The American Hospital Association and hospital administrators are at an intermediate level. They offer something of value because they directly participate in patient care. At the same time, hospital Boards are primarily focused on profit rather than patient care. While hospital systems are included with the “hogs at the trough” fighting for healthcare dollars, they are also adverse to insurance companies, Pharma, and the Trial Lawyers Association.
And then there are many intermediaries who glean revenue from our dysfunctional system. Pharmacy benefit managers are intermediaries between Pharma, insurance, and physicians. Pharmacy retail chains have integrated into the process. Outside companies contract with HMOs to mine patient charts to secure higher reimbursement from Medicare.
Our medical system has become paralyzed by dysfunctional and corrupt influence. And there is no end in sight.
Conclusion
I’ve had an amazing career as a physician. There’s nothing else that I would have preferred to do with my life. It’s in my blood. Physician is not just what I do, it’s who I am, my persona.

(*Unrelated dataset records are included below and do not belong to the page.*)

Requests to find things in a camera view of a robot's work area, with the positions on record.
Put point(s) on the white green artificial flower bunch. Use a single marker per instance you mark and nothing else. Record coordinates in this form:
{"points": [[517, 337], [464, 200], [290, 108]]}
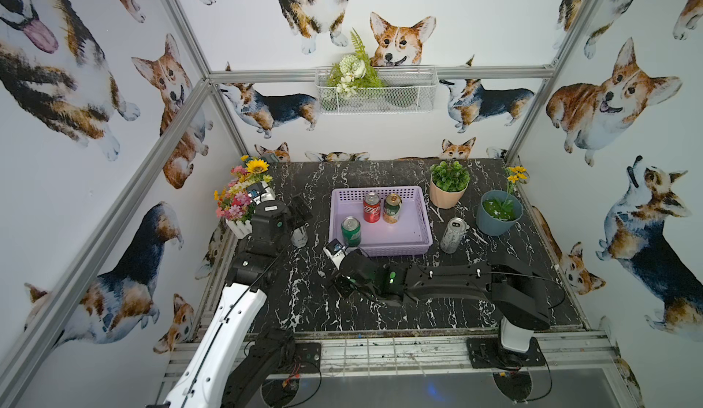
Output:
{"points": [[354, 75]]}

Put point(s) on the purple perforated plastic basket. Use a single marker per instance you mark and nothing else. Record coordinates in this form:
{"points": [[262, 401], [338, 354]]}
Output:
{"points": [[411, 235]]}

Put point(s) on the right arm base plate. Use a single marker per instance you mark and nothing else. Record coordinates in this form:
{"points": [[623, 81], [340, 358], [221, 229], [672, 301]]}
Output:
{"points": [[488, 353]]}

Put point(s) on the colourful flowers white fence planter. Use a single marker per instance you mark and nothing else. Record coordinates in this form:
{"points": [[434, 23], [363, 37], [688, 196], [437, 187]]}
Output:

I have always considered it an honor and a privilege to care for patients, particularly when they literally put their lives in my hands during major surgery. It seems that I was gifted with unearned technical and intellectual abilities. Medical practice and surgery were always easier for me than for my colleagues.
The next generation of physicians seems to be doing just fine. My oldest son, 2 nephews, and a niece have all adopted different career paths as physicians. They’ve adapted into the medical system as it exists today.
The problems in healthcare in the USA are not with today’s physicians; just the opposite. Our problems have arisen because physicians no longer control medical practice in this country. Control lies with large corporate interests, and the goal of these interests is to make money. Pure capitalism. And the victims are not the physicians. Physicians continue to do well. The victims are our patients and the greater society.
Just as in war, the solution is political. And we have not yet reached the political tipping point. But I think that we may be getting close.
At 73 years old, I expect that my career as a physician will soon end. I have absolutely no regrets or second thoughts about my chosen profession.